The Courier brought competition in 1843. Papers back then were politically affiliated, and the Courier became the Republican party paper, while the Advocate hustled for the Democrats. In 1958 the two merged as a general-interest newspaper, The Steuben Courier-Advocate. And, in 2022, it closed.
By 1958 the consensus was that newspapers should be neutral and objective, and that everything in them should be verified. There’s an old saying among reporters, “If your mother says she loves you, get confirmation from an independent source.”
Some say that neutrality and objectivity are impossible, so everybody should just put their cards on the table and report according to their biases. I see the point about impossibility, but I also see objectivity, neutrality, and confirmation as goals – things to strive and struggle for.
As papers have lost ground to TV, radio, and the Internet, moment-by-moment information is available. What’s been lost is the local reporter, schlepping out to zoning board meetings and other boring stuff.
Boring, but vital. The reporter learned the issues, and the regulations. He got to know the people. I’ve been a reporter in the Allentown PA area, in the Geneseo area, and here. I always figured that my job was to stand in for the citizens who couldn’t (or didn’t) make the meeting. And having me, or any other reporter in the room, week after week, reminded the officials that someone was watching.
Who’s watching now? And what does that mean when temptation comes in the official’s way, even if it’s “only” the temptation to be a little bit lazy?
The reporters are mostly gone now, even from the smaller daily papers, let alone the weeklies. Also gone are the snippets from the local libraries, churches, schools, clubs, and Scout troops. Yes, some of it’s available on line, but not all in one convenient package – not as a community. You’ve got to hunt and scrabble.
The world changes, and we are changed with it. There’s nothing sacred about the local paper, but there is something sacred about the job they do, assuming they’re not afraid to report the facts and let the chips fall. The Courier won’t be doing it any more, and some will no doubt say that Bath will be no worse once it’s gone. Maybe not. But I can say for sure, that it won’t be better.

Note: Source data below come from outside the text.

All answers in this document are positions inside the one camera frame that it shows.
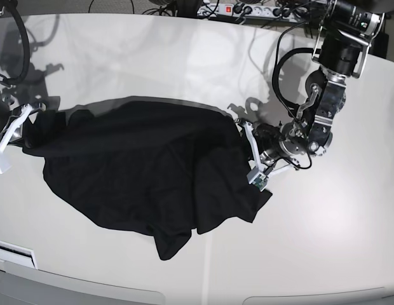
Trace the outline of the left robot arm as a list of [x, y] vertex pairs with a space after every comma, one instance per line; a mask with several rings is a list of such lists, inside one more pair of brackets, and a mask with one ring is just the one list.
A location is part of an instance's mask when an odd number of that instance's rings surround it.
[[[327, 1], [317, 16], [320, 23], [315, 46], [295, 48], [275, 57], [272, 89], [292, 121], [273, 126], [237, 120], [254, 162], [247, 175], [250, 184], [263, 187], [269, 176], [280, 170], [304, 169], [296, 160], [298, 155], [312, 158], [325, 154], [333, 138], [334, 116], [346, 101], [346, 79], [362, 75], [372, 42], [383, 26], [385, 14], [392, 10], [394, 1]], [[280, 71], [297, 54], [310, 54], [319, 65], [306, 79], [308, 97], [302, 104], [287, 100], [280, 89]], [[286, 165], [279, 170], [276, 164], [280, 160]]]

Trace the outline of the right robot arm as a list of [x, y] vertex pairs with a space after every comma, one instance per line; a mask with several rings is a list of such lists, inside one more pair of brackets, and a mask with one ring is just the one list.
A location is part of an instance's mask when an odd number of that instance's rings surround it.
[[6, 132], [10, 126], [23, 114], [29, 116], [45, 111], [48, 104], [43, 98], [35, 98], [30, 102], [21, 103], [11, 109], [12, 99], [22, 99], [17, 96], [15, 88], [22, 84], [28, 76], [31, 66], [31, 47], [24, 21], [17, 11], [16, 1], [0, 1], [0, 9], [6, 10], [12, 16], [17, 30], [10, 32], [5, 37], [3, 55], [0, 58], [1, 68], [8, 73], [4, 76], [0, 73], [0, 85], [5, 86], [5, 91], [0, 91], [0, 144], [4, 142]]

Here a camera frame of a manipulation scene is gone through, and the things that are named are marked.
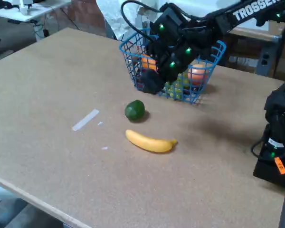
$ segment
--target lime
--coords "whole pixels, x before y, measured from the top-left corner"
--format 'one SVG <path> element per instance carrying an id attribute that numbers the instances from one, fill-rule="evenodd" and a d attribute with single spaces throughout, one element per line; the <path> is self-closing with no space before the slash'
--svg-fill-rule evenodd
<path id="1" fill-rule="evenodd" d="M 144 111 L 143 102 L 140 100 L 135 100 L 126 106 L 124 114 L 130 121 L 136 121 L 144 116 Z"/>

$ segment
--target black cable
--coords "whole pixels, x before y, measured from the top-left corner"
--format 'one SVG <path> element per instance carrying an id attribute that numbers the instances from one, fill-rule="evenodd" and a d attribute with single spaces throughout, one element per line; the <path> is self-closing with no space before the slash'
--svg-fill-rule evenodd
<path id="1" fill-rule="evenodd" d="M 125 20 L 125 22 L 127 22 L 127 24 L 128 24 L 134 31 L 136 31 L 138 34 L 141 34 L 141 35 L 142 35 L 143 37 L 145 37 L 146 39 L 148 39 L 148 40 L 150 40 L 150 41 L 153 41 L 153 40 L 151 39 L 151 37 L 149 37 L 148 35 L 146 35 L 146 34 L 144 34 L 143 32 L 141 32 L 141 31 L 140 31 L 137 27 L 135 27 L 135 26 L 128 20 L 128 18 L 125 16 L 123 10 L 124 10 L 125 4 L 128 4 L 128 3 L 136 3 L 137 5 L 143 6 L 143 7 L 146 8 L 147 10 L 151 10 L 151 11 L 156 12 L 156 13 L 160 13 L 160 11 L 157 10 L 157 9 L 154 9 L 154 8 L 152 8 L 152 7 L 150 7 L 150 6 L 147 6 L 146 4 L 143 4 L 143 3 L 139 2 L 139 1 L 135 1 L 135 0 L 127 0 L 127 1 L 124 1 L 124 2 L 122 3 L 121 7 L 120 7 L 120 11 L 121 11 L 122 17 L 123 17 L 123 19 Z"/>
<path id="2" fill-rule="evenodd" d="M 263 141 L 263 138 L 261 138 L 259 141 L 257 141 L 255 144 L 252 145 L 251 150 L 250 150 L 251 153 L 261 161 L 273 162 L 274 161 L 273 159 L 264 158 L 254 152 L 255 147 L 258 146 L 262 141 Z M 284 146 L 284 153 L 281 156 L 279 156 L 279 158 L 285 157 L 285 143 L 283 144 L 283 146 Z"/>
<path id="3" fill-rule="evenodd" d="M 60 10 L 61 10 L 61 12 L 63 12 L 63 13 L 65 14 L 65 16 L 73 23 L 73 25 L 80 31 L 80 29 L 78 28 L 78 26 L 75 24 L 74 21 L 72 21 L 72 19 L 67 15 L 67 13 L 65 13 L 65 12 L 63 11 L 63 9 L 61 9 L 61 8 L 60 8 Z"/>

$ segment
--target basket
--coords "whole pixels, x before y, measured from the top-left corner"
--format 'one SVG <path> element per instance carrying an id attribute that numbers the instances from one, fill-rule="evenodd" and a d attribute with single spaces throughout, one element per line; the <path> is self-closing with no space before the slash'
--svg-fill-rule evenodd
<path id="1" fill-rule="evenodd" d="M 150 29 L 147 28 L 142 31 L 147 33 L 149 30 Z M 144 47 L 147 43 L 148 40 L 141 34 L 134 33 L 119 46 L 119 49 L 123 53 L 130 77 L 138 90 L 143 89 L 143 84 L 140 81 L 142 72 L 147 69 L 156 70 L 155 60 L 144 53 Z M 190 104 L 196 103 L 225 50 L 225 43 L 217 41 L 216 45 L 211 47 L 210 58 L 203 59 L 201 56 L 196 58 L 192 62 L 194 67 L 189 65 L 185 72 L 179 74 L 173 84 L 170 85 L 166 83 L 158 95 Z"/>

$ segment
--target yellow banana
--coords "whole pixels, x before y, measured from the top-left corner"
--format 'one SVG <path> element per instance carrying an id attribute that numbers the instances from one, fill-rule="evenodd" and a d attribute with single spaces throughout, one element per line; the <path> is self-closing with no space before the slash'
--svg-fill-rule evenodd
<path id="1" fill-rule="evenodd" d="M 177 143 L 176 139 L 173 140 L 153 139 L 132 130 L 126 130 L 125 136 L 134 145 L 154 153 L 168 152 Z"/>

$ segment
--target cork surface
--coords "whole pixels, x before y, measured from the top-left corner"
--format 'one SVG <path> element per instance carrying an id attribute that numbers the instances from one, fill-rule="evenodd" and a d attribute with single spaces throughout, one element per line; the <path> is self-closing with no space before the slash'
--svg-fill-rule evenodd
<path id="1" fill-rule="evenodd" d="M 74 228 L 277 227 L 284 190 L 252 176 L 249 148 L 281 81 L 218 66 L 184 104 L 136 91 L 118 46 L 65 29 L 0 60 L 0 185 Z M 124 116 L 135 99 L 144 123 Z M 126 129 L 179 143 L 152 154 Z"/>
<path id="2" fill-rule="evenodd" d="M 269 22 L 269 31 L 262 31 L 250 28 L 235 28 L 231 33 L 239 36 L 256 38 L 264 41 L 273 41 L 276 37 L 282 35 L 285 29 L 285 23 L 277 23 L 275 21 Z"/>

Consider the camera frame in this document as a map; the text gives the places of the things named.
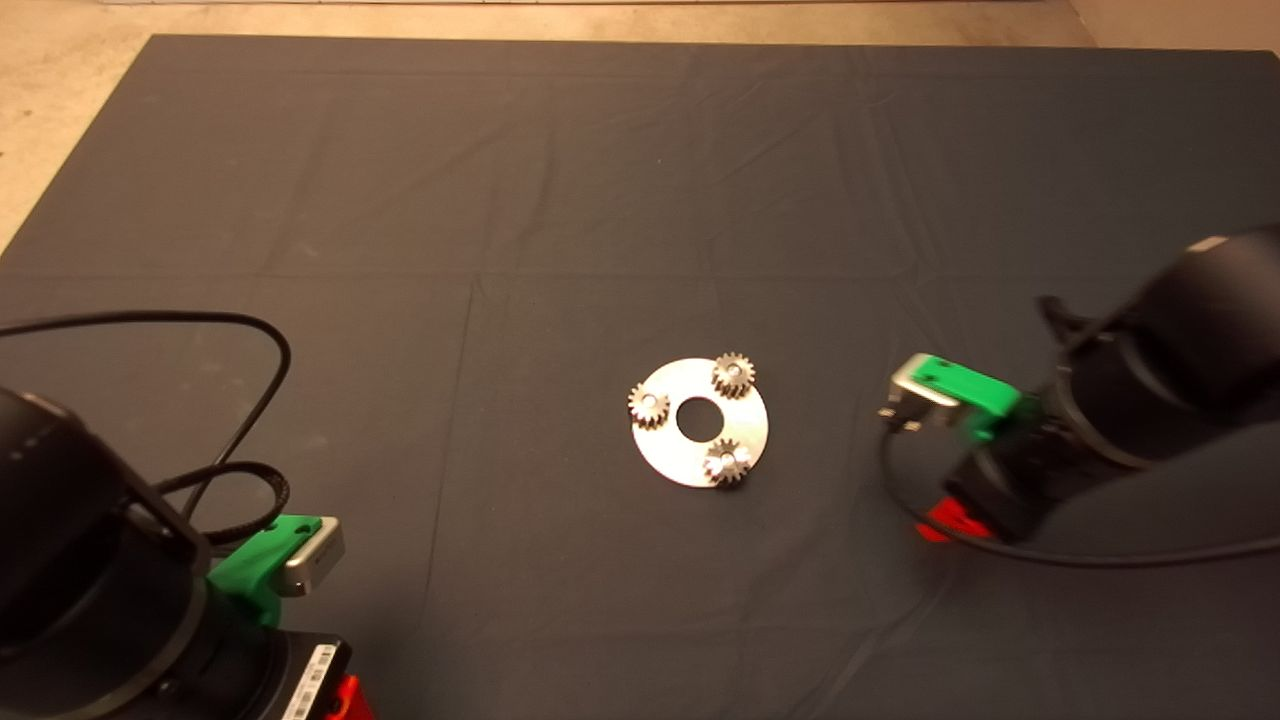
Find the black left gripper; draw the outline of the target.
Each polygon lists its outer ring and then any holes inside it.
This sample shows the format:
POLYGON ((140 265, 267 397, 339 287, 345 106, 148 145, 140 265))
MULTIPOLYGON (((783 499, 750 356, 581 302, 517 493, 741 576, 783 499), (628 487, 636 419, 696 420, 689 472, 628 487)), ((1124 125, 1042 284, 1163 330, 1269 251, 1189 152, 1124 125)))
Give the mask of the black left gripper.
POLYGON ((252 719, 372 720, 364 684, 347 674, 353 651, 339 635, 271 634, 268 675, 252 719))

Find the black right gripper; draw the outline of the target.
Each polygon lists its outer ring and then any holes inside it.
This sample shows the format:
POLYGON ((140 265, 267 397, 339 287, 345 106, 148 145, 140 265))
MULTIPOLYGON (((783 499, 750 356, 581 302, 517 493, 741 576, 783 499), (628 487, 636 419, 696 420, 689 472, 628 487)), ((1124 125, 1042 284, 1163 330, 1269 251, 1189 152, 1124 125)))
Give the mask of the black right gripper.
MULTIPOLYGON (((1015 454, 993 445, 968 451, 943 482, 955 500, 941 500, 927 516, 961 536, 1005 542, 1028 541, 1047 521, 1059 501, 1051 486, 1061 466, 1046 456, 1015 454)), ((916 533, 933 543, 952 539, 928 523, 916 533)))

Long-Time Editor Made His Mark

Henry O. Elkins was in his glory in 1943. Bath was celebrating its 150th anniversary. He was celebrating his 50th anniversary as editor of the Courier. The Courier was celebrating its 100th anniversary. And since he was a good Presbyterian, he probably also enjoyed the 400th anniversary of the Westminster Assembly.

*The Courier was a Republican party paper back then, but Henry Elkins seems to have seen clearly that requirement for any small-town publisher: you have to boost your town. He attended annual meetings of the Steuben County Society, a convivial gathering of former area residents who’d made it big in New York City. (Glenn Curtiss was also a frequent guest.)

*Mr. Elkins was one of a long list of investors in a short-lived silk mill in Bath. In 1908 Mr. and Mrs. Elkins were founding members of the Monday Club, a literary society meeting in Bath. And he was an original investor when W. W. Babcock wanted to start making wooden churns… a company still in town, with a little change of focus, today. Even while publishing the Courier, he was postmaster for five years — the same year he became postmaster, he was also Master of the Masonic Lodge. He was chairman of the county Republican Committee — AND someplace in there he bought the paper.

*As a professional Republican he probably made sure the paper didn’t carry many flattering reports about Governor (and then President) Franklin D. Roosevelt, but in 1943 FDR sent him hearty congratulations on his golden jubilee anyhow. Roosevelt died two years later and Elkins followed him a year after that, first selling the Courier to Bob and Sterling Cole. Henry O. Elkins worked on the Courier for 55 years, from 1891 to 1946… 53 of those years as editor. He’s buried in Grove Cemetery.